BEGIN DATASET RECORDS

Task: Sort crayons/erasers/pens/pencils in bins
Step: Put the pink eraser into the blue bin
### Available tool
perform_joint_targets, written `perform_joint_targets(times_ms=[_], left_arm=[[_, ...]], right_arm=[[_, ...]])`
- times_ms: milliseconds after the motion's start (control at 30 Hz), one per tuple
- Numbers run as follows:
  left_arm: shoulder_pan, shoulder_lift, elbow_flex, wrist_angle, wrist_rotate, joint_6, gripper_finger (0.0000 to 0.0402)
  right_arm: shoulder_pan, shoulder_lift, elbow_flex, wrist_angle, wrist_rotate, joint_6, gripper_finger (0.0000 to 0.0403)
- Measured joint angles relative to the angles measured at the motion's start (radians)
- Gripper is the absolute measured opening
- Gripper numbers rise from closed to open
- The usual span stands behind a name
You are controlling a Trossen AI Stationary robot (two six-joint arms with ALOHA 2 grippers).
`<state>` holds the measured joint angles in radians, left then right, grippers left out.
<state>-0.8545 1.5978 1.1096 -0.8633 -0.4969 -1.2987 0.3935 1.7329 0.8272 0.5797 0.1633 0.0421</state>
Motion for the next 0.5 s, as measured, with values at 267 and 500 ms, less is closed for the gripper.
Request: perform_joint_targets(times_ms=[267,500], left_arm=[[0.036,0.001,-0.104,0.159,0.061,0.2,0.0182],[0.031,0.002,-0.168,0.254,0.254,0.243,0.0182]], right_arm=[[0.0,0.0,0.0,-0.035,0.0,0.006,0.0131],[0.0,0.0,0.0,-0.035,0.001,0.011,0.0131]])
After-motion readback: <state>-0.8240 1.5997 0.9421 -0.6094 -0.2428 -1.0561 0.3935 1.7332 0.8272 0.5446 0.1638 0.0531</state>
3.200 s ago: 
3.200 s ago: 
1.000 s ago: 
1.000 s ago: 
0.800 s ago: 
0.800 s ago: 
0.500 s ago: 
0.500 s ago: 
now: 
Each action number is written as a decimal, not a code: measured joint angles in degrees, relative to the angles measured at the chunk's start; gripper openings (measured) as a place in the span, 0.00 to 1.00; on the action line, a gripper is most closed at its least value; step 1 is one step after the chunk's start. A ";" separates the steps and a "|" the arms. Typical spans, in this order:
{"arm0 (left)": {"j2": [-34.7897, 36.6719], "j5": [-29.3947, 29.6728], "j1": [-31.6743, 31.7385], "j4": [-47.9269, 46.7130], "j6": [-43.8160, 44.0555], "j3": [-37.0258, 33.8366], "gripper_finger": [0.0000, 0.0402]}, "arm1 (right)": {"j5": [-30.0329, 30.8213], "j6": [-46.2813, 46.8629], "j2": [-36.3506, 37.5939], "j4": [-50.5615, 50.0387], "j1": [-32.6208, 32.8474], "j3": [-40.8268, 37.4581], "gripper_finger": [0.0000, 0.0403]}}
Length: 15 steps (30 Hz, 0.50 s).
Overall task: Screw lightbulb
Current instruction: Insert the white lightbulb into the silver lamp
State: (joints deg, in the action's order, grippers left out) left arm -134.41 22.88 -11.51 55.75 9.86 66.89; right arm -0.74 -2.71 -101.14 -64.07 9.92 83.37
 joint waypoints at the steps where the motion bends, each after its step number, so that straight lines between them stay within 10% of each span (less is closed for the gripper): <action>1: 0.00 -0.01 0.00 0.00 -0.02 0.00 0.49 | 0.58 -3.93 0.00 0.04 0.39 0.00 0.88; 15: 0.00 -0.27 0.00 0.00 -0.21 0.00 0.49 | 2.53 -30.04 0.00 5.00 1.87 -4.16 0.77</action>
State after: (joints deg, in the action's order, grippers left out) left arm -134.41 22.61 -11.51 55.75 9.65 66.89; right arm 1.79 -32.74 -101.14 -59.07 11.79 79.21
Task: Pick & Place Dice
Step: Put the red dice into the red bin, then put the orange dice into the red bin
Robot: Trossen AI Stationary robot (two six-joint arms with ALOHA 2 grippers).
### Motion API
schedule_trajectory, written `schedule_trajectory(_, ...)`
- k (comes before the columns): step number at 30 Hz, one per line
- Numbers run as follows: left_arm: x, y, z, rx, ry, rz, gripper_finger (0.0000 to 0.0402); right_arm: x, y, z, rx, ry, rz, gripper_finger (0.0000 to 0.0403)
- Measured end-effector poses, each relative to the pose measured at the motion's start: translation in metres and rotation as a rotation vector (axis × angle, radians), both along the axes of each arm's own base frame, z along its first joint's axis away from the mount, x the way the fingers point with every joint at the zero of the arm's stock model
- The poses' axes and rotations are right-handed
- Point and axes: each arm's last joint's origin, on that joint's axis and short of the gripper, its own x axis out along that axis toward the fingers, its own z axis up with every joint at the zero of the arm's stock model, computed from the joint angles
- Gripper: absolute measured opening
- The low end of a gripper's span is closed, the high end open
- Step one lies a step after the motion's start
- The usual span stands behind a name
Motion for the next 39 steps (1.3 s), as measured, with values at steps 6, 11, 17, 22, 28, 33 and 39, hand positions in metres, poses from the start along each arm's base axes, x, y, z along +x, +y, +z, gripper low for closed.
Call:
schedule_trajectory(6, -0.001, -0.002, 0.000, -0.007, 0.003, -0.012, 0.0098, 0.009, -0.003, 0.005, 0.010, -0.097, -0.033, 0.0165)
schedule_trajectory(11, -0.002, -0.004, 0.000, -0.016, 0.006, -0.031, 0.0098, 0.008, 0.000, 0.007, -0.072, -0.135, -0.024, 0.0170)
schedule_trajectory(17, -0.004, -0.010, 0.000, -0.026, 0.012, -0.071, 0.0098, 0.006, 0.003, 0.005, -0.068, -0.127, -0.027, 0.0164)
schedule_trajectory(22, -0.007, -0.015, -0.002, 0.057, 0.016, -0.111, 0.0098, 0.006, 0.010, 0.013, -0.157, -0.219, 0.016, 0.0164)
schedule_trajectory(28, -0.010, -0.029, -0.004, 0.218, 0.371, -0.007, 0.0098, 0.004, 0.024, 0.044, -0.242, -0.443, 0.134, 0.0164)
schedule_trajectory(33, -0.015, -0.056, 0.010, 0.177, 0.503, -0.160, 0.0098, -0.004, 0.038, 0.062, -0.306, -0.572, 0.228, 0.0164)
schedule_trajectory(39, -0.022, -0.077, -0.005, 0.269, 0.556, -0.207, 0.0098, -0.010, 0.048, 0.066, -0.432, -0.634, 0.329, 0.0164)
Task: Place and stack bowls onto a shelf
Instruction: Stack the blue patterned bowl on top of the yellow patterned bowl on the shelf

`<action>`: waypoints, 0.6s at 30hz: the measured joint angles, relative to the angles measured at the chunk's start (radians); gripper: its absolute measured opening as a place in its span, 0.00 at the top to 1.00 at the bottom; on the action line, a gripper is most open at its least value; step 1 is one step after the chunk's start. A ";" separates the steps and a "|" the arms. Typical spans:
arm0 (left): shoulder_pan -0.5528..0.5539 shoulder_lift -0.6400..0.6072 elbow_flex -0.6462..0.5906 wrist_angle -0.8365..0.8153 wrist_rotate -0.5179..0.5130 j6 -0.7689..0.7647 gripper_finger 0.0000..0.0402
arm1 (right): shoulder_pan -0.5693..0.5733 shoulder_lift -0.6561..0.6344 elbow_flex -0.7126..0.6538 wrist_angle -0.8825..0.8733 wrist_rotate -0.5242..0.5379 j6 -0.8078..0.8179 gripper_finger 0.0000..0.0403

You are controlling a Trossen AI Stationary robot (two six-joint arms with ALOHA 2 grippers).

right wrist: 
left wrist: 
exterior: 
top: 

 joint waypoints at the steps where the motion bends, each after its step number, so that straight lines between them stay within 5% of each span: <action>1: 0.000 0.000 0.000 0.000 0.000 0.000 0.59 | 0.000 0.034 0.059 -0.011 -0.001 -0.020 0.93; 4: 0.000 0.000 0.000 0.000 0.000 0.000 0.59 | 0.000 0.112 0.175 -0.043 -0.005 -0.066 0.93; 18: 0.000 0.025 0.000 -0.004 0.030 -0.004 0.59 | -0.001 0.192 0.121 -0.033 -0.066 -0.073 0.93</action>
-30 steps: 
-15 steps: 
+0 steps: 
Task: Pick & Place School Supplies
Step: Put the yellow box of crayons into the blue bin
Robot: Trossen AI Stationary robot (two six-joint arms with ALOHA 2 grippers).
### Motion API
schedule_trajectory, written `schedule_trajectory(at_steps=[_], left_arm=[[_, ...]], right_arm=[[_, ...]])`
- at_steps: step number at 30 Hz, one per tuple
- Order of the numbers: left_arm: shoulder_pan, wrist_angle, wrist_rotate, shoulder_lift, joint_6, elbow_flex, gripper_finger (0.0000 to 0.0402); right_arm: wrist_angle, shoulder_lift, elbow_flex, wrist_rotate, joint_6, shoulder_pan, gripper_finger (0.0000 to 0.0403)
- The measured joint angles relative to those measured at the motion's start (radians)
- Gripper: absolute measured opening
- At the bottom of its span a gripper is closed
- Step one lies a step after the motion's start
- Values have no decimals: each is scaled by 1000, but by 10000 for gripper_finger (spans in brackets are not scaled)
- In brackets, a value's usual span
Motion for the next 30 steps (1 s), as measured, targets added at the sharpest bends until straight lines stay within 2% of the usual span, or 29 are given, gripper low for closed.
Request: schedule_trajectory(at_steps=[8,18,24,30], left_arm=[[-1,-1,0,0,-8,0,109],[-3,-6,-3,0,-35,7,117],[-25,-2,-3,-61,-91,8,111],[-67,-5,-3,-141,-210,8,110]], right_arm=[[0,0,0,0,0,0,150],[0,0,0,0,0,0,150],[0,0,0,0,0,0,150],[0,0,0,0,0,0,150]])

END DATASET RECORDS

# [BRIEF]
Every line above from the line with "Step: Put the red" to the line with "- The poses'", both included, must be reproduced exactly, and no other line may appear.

# [RESPONSE TO THE TASK]
Step: Put the red dice into the red bin, then put the orange dice into the red bin
Robot: Trossen AI Stationary robot (two six-joint arms with ALOHA 2 grippers).
### Motion API
schedule_trajectory, written `schedule_trajectory(_, ...)`
- k (comes before the columns): step number at 30 Hz, one per line
- Numbers run as follows: left_arm: x, y, z, rx, ry, rz, gripper_finger (0.0000 to 0.0402); right_arm: x, y, z, rx, ry, rz, gripper_finger (0.0000 to 0.0403)
- Measured end-effector poses, each relative to the pose measured at the motion's start: translation in metres and rotation as a rotation vector (axis × angle, radians), both along the axes of each arm's own base frame, z along its first joint's axis away from the mount, x the way the fingers point with every joint at the zero of the arm's stock model
- The poses' axes and rotations are right-handed

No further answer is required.